WHAT YOU ARE ASKED TO DO >> From the entries below, please gather each line containing the string "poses".

DATA >>
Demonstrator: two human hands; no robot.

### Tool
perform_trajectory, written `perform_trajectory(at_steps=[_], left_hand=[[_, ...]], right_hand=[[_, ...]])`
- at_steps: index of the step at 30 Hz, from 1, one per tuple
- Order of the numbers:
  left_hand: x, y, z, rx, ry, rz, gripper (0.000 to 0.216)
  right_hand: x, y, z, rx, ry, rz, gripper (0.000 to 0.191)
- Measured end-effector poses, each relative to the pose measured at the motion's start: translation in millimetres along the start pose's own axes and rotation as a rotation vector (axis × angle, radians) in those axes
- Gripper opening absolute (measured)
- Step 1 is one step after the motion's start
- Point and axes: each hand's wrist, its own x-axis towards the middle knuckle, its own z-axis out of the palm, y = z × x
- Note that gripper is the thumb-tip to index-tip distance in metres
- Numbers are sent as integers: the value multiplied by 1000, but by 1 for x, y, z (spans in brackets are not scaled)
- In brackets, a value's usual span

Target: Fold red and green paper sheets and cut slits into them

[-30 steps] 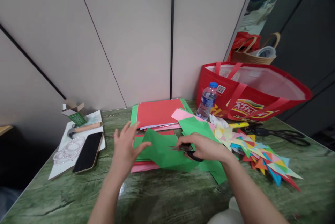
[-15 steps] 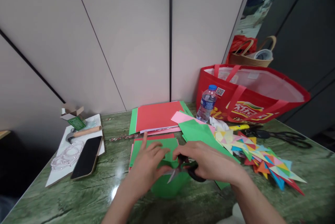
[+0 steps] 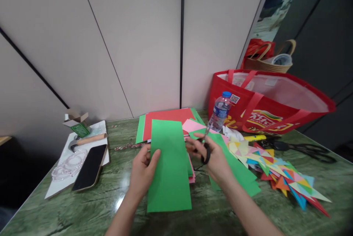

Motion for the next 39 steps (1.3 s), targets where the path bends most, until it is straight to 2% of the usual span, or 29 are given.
perform_trajectory(at_steps=[1,3,8,11,14,19,23,31,39], left_hand=[[0,-2,2,-37,-1,-23,25],[-1,-4,6,-104,-42,-61,28],[-2,-3,13,-277,-181,-260,44],[-3,-2,13,-378,-189,-323,40],[-4,2,7,-460,-78,-293,33],[-7,14,-5,-504,85,-279,36],[-7,14,-7,-483,83,-287,38],[-8,10,-1,-475,-22,-304,31],[-8,1,-2,-350,-103,-247,30]], right_hand=[[-3,7,3,3,-25,53,40],[-9,17,7,-48,-7,51,43],[-20,18,9,-375,72,-219,32],[-22,12,7,-421,84,-287,32],[-22,7,6,-262,1,-151,33],[-28,4,13,-162,-267,128,31],[-36,-1,22,-129,-411,132,29],[-37,0,28,29,-416,131,33],[-34,8,23,5,-370,111,36]])
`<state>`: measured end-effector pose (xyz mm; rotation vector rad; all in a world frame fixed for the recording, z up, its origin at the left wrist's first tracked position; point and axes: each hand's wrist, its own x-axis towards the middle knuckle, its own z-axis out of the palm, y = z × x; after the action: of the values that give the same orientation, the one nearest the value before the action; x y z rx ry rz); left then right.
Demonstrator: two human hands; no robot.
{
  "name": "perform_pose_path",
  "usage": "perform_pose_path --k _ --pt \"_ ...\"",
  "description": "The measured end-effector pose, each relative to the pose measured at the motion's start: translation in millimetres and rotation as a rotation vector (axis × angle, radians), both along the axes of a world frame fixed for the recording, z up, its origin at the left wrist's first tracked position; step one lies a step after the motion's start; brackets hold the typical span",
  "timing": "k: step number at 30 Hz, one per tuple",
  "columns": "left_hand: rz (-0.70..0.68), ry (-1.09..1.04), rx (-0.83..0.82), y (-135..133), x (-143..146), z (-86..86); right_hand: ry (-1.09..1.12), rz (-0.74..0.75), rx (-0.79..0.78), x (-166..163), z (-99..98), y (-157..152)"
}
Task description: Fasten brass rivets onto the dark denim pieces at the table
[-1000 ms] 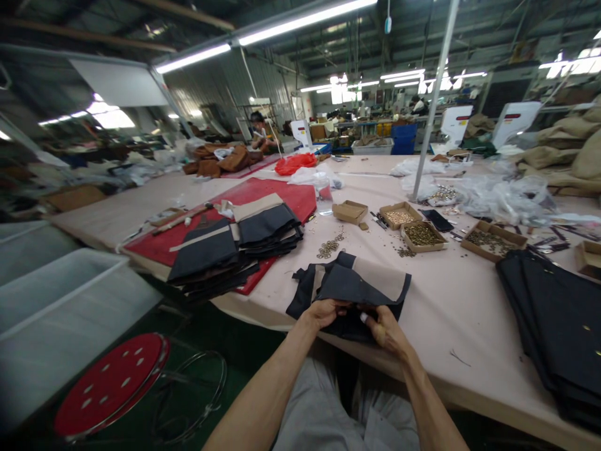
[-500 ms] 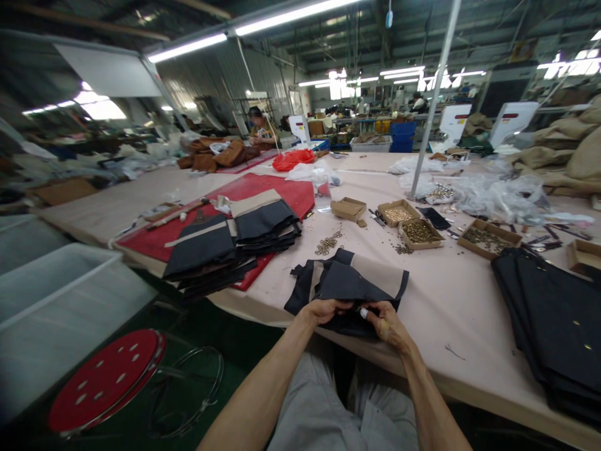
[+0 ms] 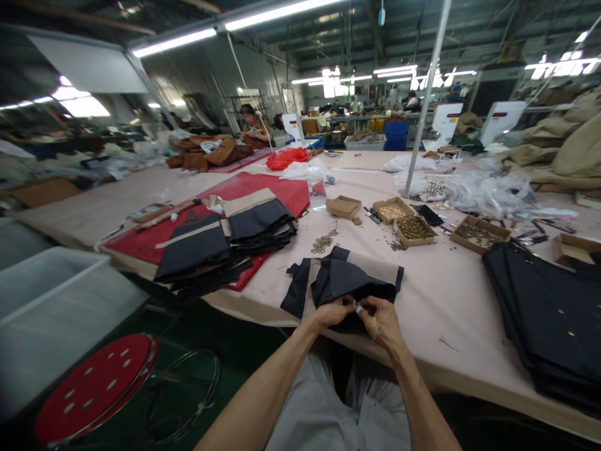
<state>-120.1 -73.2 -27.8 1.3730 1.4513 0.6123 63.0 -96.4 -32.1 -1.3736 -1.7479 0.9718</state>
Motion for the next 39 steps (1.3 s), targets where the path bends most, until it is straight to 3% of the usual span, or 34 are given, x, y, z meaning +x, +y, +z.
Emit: perform_pose_path --k 9,20,24,33,39 --pt "-0.115 -0.029 0.047 -2.1 -0.2 -11.2 0.021 -0.021 -0.05 8.8 -21.7 5.1" --pt "-0.157 -0.037 0.06 -8.8 3.6 -5.6 0.072 0.02 -0.044 10.6 -20.4 1.9" --pt "-0.122 0.087 0.089 -9.0 5.3 -3.3 0.059 0.02 -0.04 10.7 -21.5 -0.5" --pt "-0.049 0.335 -0.047 3.6 14.4 -1.9 0.072 -0.039 -0.016 8.5 -23.0 -8.0" --pt "-0.035 0.247 0.001 3.2 10.3 -1.3 0.094 -0.018 -0.002 14.0 -19.8 -6.9"
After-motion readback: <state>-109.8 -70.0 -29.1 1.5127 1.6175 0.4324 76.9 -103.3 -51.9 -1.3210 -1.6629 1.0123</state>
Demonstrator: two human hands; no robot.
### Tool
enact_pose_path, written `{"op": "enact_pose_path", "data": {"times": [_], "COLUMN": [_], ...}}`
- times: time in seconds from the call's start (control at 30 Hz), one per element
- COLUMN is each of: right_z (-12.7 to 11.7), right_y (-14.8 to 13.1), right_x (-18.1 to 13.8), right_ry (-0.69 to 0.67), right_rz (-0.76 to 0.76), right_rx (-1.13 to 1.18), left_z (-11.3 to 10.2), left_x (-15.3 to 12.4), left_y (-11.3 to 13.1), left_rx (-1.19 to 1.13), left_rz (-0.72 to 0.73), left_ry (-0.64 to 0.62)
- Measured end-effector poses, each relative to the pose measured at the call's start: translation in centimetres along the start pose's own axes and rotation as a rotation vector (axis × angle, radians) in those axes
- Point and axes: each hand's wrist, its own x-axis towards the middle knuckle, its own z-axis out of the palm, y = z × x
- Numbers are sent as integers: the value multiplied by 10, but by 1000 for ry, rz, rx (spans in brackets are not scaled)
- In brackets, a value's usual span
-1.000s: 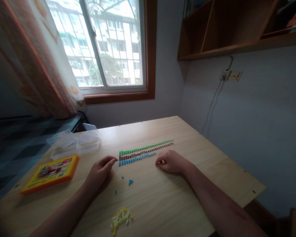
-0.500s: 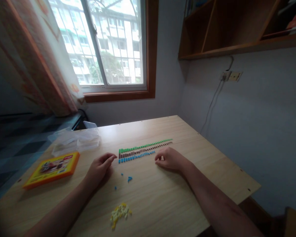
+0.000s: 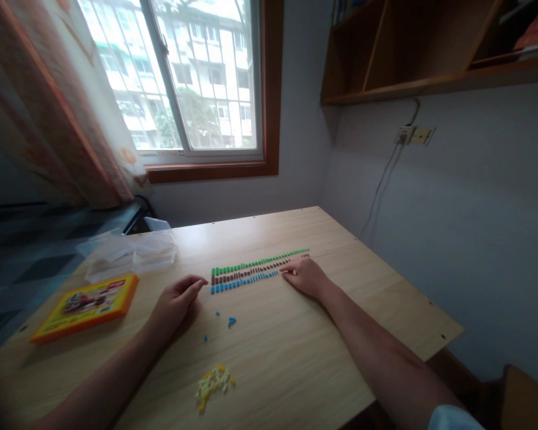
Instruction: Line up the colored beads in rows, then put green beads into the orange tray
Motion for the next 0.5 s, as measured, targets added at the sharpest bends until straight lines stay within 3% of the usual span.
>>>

SOLUTION TO THE EXERCISE >>
- Measured end-effector poses, each relative to the pose measured at the motion's start: translation in millimetres along the start pose's own axes and rotation as a rotation vector (axis × angle, radians) in those axes
- Measured end-effector poses, each relative to the pose measured at the call's start: translation in centimetres along the start pose's own axes and rotation as a rotation vector (axis × angle, radians) in those axes

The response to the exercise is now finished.